TASK ITEM:
Starting at the line that has "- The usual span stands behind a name" and stopping after the line that has "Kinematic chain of", reproduce the listing below exactly; omit everything else.

········

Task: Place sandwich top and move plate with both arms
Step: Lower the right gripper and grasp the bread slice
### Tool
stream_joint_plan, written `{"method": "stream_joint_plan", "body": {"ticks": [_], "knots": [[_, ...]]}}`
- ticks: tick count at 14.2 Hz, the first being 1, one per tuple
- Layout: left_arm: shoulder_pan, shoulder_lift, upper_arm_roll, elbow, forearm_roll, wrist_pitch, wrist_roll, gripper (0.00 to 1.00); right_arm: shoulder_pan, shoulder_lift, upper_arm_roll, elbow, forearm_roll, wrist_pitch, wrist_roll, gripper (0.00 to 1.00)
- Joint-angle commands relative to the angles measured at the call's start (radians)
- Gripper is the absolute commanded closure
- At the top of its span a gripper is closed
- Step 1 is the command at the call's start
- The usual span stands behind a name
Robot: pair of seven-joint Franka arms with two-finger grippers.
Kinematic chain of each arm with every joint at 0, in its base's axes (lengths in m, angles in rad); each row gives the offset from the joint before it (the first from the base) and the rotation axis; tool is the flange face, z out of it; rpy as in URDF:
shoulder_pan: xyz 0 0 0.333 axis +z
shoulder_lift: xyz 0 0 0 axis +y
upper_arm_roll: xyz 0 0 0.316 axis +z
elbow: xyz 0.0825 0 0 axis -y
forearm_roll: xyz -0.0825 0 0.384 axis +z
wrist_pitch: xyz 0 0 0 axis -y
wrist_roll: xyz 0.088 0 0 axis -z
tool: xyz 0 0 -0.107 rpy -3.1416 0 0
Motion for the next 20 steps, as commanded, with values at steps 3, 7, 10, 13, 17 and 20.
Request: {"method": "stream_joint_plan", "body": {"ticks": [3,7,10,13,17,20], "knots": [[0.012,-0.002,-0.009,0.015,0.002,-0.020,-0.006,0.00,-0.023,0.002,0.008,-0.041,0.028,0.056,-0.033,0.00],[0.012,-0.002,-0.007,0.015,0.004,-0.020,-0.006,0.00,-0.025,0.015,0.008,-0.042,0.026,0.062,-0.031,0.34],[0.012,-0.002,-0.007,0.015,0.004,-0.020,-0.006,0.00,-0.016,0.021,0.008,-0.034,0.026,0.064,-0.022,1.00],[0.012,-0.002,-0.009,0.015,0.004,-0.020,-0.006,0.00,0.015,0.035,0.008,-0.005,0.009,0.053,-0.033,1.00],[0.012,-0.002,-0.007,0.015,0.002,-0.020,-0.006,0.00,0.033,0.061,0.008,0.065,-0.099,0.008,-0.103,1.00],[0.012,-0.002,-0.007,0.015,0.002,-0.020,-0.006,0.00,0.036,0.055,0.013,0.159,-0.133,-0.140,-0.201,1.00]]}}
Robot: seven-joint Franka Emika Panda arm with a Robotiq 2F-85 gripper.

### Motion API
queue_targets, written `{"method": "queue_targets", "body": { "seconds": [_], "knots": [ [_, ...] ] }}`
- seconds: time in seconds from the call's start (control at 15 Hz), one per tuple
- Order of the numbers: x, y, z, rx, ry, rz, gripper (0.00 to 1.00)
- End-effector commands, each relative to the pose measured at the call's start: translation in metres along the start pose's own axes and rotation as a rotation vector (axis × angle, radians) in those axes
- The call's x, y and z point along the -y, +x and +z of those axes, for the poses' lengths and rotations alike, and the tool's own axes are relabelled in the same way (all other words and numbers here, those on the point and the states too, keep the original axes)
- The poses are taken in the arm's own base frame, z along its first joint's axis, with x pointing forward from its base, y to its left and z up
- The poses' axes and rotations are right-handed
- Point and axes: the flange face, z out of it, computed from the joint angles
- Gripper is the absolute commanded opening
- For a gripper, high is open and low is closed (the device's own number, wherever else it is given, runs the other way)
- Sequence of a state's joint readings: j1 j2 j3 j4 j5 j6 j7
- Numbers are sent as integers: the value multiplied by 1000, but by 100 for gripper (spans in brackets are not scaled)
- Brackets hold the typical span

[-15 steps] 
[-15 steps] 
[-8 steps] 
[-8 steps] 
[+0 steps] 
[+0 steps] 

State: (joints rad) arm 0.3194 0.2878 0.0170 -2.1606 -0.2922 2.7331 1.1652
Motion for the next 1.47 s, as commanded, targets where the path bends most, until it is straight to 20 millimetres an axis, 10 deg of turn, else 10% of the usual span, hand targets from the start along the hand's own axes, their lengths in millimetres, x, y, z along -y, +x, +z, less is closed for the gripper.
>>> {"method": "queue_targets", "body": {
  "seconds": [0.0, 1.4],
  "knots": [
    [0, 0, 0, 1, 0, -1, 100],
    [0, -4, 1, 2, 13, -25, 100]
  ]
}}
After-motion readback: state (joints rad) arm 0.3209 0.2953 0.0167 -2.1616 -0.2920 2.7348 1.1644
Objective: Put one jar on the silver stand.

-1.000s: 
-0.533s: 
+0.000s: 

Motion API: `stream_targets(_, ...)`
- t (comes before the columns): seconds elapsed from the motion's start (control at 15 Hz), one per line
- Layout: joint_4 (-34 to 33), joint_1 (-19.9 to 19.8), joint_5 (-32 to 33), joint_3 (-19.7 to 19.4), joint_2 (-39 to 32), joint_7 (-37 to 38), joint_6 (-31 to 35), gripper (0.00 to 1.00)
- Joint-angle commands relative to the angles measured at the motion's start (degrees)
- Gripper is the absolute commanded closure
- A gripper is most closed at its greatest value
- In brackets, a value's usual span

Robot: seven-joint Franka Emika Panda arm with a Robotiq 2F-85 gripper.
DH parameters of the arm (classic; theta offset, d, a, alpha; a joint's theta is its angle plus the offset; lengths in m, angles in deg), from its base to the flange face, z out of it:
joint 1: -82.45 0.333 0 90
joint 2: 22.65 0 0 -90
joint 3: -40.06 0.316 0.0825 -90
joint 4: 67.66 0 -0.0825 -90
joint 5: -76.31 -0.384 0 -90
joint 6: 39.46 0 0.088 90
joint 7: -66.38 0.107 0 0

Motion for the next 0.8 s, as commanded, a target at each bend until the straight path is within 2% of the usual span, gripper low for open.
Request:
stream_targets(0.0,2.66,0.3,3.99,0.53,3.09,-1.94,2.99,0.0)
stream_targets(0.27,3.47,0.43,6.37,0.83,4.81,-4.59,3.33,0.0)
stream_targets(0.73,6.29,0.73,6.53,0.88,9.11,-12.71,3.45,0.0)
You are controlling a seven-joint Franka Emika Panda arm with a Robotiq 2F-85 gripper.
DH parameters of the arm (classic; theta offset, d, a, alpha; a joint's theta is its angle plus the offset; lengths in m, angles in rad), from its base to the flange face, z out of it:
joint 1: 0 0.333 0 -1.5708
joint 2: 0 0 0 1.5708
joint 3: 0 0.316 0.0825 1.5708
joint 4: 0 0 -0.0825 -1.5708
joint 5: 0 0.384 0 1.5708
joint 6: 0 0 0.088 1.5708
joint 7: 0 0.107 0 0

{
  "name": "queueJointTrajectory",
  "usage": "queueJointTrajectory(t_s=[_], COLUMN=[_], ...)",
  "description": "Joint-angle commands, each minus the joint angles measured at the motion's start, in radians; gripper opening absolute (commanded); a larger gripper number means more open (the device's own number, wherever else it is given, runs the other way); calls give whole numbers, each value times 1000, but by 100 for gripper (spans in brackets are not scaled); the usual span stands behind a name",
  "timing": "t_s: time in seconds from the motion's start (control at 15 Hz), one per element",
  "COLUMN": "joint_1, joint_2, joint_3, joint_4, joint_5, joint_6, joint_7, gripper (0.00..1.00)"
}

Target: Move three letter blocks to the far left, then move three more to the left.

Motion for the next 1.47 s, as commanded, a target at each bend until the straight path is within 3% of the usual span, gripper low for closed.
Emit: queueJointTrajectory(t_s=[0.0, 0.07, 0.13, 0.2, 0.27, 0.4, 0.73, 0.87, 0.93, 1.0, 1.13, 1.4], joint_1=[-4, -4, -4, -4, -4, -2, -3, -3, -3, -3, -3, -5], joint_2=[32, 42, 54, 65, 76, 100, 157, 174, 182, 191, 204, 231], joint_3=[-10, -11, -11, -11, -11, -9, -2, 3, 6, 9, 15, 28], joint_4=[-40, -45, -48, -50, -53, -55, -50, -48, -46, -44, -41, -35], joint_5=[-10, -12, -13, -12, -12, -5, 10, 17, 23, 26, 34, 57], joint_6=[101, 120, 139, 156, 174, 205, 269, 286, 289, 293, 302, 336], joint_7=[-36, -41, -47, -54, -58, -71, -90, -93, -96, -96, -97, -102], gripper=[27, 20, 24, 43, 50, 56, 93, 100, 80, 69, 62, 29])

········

SOLUTION TO THE EXERCISE:
- The usual span stands behind a name
Robot: pair of seven-joint Franka arms with two-finger grippers.
Kinematic chain of each arm with every joint at 0, in its base's axes (lengths in m, angles in rad); each row gives the offset from the joint before it (the first from the base) and the rotation axis; tool is the flange face, z out of it; rpy as in URDF:

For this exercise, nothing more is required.